Garner and others watched as the yellow plane slowly set out toward the runway and then buzzed overhead as it took off to see the surrounding countryside.
It was at that moment Garner paused as she took a picture with her phone.
A tear rolled down her cheek.
“Every day he reports to her,” Garner said of Julia Willis, who was noticeably absent. “I wish she was here in person. I know she’s here in spirit, but I wish she was here with us.
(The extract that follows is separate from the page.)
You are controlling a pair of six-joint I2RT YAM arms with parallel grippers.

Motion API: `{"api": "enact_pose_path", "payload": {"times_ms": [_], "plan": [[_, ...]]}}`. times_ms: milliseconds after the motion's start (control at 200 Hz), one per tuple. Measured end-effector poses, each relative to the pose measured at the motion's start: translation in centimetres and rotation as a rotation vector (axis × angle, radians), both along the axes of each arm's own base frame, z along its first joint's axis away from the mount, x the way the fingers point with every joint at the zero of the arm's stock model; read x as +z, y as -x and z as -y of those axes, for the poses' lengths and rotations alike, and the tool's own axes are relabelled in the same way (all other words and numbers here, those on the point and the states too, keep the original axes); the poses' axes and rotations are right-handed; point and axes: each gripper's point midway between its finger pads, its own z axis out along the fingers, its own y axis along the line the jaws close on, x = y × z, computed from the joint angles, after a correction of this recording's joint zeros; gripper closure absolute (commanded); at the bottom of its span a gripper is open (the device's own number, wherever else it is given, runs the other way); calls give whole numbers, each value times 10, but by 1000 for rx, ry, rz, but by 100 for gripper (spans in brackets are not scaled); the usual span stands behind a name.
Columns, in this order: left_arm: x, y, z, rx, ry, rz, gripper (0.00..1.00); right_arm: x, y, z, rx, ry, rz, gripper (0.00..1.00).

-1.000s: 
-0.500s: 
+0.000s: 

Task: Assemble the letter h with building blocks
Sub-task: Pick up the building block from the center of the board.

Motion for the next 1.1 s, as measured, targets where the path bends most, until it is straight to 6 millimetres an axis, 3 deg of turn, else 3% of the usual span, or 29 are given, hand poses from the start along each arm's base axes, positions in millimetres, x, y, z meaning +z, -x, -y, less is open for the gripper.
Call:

I know she’d be very proud.”
Julia — 'A wonderful lady'
Julia Willis passed away on April 15 at the age of 95.
“In April, she got a blood clot to the brain and she lasted a week, week-and-a-half, I guess,” Bill Willis had reflected in an earlier interview in Garner’s Kaysville home, while looking through pictures. “That was it.”
The couple had met in New York in 1938 when they lived across the street from one another.
Their love survived World War II, in which Willis flew for the 55th Fighter Group, escorting bombers and destroying transportation infrastructure in Europe.
The enemy never shot him down, but he would forever be blown away by Julia.
“She was my wife for 73 years,” Willis said. “I enjoyed the whole thing.”
Her death wrecked him.
“It’s going to be hard for me to go back to the house,” Willis said, teary-eyed and chuckling nervously. “All I can say is she’s a wonderful lady and I miss her.”
Learning to fly again
Friday seemed to be about learning to "fly again."
“I’d like to think she was sitting there with me,” Willis remarked.
Garner said it’s what her grandmother would have wanted.
“It’s emotional,” Garner said reverently, standing at the airport as the yellow plane flew above her. “You know, your time is limited, so it’s emotional.”
Julia Willis had always encouraged her husband to reflect on his war stories and fly again.
“She’d always say, ‘Bill, you need to go and tell your story, you need to talk about flying and you need to do the books and talk about the war' and he would kind of downplay it and never want to do anything,” Garner said. “He’s had opportunities like this, but there would always be something that would come up and he would always make it more about grandma.”
Garner said her husband came out to the airport one day and had a conversation with one of the pilots, who expressed interest in bringing Willis back to fly with him.
“It was just meant to be,” Garner said. “I think my grandma had a lot to do with it, actually.”
Landing back in reality seemed a little less rough after flying one last mission for the heart.
Willis commended the pilot, saying he had an excellent time.
“I’m happy having him up there, watching him up there, doing what he’s talked about doing for so long and just being where he’s happy,” Garner smiled. “This is obviously a dream come true for him and all of us.”